Je cueille des yeux bleus
dans la jungle des enfants
moi qui vient d’un pays
où le vent est ami moins sûr que la parole.
Ô mort d’une métamorphose
que de sables perdus
que de vies en absence.
Pour celui chercheur d’un œil bleu
guidé par ses narines de chercheur d’or
il n’est de vérité qu’une présence
de terre qu’un corps en fleur
et d’arbre qu’un hoquet de paysage.
Je cueille des yeux bleus
comme autant de questions solaires
immortellement vôtres
et ces fontaines mères du soir
bleu liquide des choses simples.
En terre neuve d’oubli
je cueille des yeux bleus
et leurs longues pensées reposent dans mes mains.

Femmes de mon pays

Femmes de mon pays,
une même lumière durcit vos corps,
une même ombre le repose;
doucement élégiaques en vos métamorphoses.
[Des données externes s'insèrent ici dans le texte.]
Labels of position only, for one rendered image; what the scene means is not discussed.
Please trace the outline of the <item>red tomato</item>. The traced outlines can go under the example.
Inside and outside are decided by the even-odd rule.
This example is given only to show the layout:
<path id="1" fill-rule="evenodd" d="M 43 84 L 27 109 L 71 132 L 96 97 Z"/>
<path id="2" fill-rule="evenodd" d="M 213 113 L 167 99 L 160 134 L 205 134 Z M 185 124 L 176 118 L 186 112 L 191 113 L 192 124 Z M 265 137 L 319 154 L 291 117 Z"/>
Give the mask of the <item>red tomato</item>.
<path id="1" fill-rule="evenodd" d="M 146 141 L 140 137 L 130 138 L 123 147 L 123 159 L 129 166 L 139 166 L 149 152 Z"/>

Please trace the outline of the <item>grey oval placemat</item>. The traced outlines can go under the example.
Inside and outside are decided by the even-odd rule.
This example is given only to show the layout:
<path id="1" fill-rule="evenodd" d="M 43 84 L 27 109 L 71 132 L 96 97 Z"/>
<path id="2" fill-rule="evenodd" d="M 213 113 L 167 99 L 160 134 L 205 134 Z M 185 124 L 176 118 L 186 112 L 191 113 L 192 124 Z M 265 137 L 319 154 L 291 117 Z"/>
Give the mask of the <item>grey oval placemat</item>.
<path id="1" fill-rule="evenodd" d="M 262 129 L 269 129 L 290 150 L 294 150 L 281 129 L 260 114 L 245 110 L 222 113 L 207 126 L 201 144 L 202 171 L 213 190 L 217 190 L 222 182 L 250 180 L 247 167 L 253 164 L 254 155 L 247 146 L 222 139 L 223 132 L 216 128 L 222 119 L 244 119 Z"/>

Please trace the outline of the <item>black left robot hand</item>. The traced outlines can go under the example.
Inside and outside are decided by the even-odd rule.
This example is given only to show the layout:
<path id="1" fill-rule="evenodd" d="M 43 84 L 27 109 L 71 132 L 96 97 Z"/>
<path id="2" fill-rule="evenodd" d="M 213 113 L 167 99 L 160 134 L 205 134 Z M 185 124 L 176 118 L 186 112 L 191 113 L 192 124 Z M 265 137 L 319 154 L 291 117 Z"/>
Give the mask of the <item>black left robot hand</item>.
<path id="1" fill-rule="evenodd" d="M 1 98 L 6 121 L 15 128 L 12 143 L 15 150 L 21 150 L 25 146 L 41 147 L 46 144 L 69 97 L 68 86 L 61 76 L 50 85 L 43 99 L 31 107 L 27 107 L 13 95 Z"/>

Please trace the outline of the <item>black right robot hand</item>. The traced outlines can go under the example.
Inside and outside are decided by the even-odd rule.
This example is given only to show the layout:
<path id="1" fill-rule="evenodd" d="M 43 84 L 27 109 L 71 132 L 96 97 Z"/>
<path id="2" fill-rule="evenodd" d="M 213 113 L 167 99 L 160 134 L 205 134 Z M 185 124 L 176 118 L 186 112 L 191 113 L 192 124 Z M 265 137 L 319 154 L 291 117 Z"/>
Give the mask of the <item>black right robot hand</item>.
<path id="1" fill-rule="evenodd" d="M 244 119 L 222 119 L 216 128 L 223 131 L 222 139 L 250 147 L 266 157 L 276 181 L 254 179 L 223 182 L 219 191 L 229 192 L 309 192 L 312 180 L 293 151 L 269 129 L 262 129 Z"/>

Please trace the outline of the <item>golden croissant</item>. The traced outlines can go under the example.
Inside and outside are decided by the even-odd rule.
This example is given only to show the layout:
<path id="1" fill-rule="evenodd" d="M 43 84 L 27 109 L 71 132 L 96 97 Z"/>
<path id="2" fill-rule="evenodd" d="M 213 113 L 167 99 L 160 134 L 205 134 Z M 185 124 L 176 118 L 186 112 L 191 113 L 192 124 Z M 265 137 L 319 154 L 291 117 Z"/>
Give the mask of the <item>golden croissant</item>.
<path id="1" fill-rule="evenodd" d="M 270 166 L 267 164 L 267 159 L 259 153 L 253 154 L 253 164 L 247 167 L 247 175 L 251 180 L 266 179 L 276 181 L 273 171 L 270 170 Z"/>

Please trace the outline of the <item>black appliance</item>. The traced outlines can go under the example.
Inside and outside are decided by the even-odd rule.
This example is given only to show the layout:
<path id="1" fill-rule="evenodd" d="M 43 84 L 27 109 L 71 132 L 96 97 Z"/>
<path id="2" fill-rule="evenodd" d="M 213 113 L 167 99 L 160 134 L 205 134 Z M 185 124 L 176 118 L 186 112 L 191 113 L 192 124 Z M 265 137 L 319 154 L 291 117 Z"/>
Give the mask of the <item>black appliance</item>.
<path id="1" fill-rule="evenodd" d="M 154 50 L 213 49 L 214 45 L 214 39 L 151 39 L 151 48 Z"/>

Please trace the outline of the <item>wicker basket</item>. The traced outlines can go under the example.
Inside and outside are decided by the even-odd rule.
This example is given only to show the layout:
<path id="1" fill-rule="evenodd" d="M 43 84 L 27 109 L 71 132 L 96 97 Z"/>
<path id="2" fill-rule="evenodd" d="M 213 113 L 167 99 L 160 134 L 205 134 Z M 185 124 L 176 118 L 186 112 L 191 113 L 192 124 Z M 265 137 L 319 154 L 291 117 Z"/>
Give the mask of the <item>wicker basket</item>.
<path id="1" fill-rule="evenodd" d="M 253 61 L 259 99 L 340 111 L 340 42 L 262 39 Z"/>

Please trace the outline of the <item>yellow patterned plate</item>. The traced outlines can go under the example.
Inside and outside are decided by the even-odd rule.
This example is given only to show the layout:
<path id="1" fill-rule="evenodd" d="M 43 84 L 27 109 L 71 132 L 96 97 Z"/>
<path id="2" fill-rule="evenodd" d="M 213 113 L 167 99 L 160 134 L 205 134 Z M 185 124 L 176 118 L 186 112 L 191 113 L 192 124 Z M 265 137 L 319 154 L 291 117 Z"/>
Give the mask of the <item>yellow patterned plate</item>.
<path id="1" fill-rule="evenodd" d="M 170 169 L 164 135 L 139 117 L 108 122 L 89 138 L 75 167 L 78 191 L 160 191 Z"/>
Une même souffrance gerce vos lèvres,
et vos yeux sont sertis par un unique orfèvre.
Vous,
qui rassurez la montagne,
qui faites croire à l’homme qu’il est homme,
à la cendre qu’elle est fertile,
au paysage qu’il est immuable.
Femmes de mon pays,
vous, qui dans le chaos retrouvez le durable.